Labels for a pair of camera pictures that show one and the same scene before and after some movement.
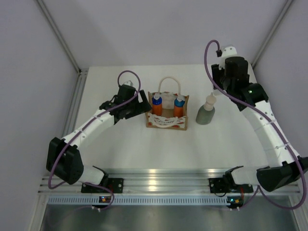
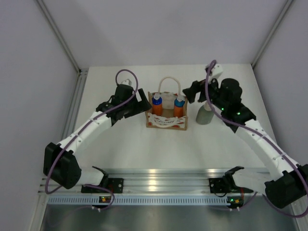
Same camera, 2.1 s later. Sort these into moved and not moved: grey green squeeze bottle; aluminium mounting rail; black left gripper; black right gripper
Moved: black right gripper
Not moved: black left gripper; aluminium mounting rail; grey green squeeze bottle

---

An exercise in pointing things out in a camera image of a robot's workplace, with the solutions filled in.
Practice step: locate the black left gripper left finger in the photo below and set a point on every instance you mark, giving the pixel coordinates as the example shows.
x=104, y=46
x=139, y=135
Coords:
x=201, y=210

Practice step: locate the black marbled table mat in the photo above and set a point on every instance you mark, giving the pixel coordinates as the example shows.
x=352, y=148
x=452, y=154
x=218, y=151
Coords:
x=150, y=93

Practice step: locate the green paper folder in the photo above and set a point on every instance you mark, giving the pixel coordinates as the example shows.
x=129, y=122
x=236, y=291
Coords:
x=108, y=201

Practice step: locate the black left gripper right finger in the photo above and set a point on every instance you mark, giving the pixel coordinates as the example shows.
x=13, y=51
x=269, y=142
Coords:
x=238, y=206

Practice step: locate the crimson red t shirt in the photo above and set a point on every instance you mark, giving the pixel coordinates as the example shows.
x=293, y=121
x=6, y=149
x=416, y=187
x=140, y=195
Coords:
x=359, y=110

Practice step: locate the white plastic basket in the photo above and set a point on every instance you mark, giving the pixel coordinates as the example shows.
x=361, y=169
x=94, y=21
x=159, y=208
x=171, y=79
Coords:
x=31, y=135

-- PROBLEM TO WORK ON --
What this exercise asks for is every line of the data above with the word "finger".

-- RESULT --
Practice step: locate the black left gripper left finger in the photo below and set a point on every instance you mark, giving the pixel coordinates as the example shows.
Practice step: locate the black left gripper right finger in the photo above and set a point on every instance you mark, giving the pixel coordinates as the example shows.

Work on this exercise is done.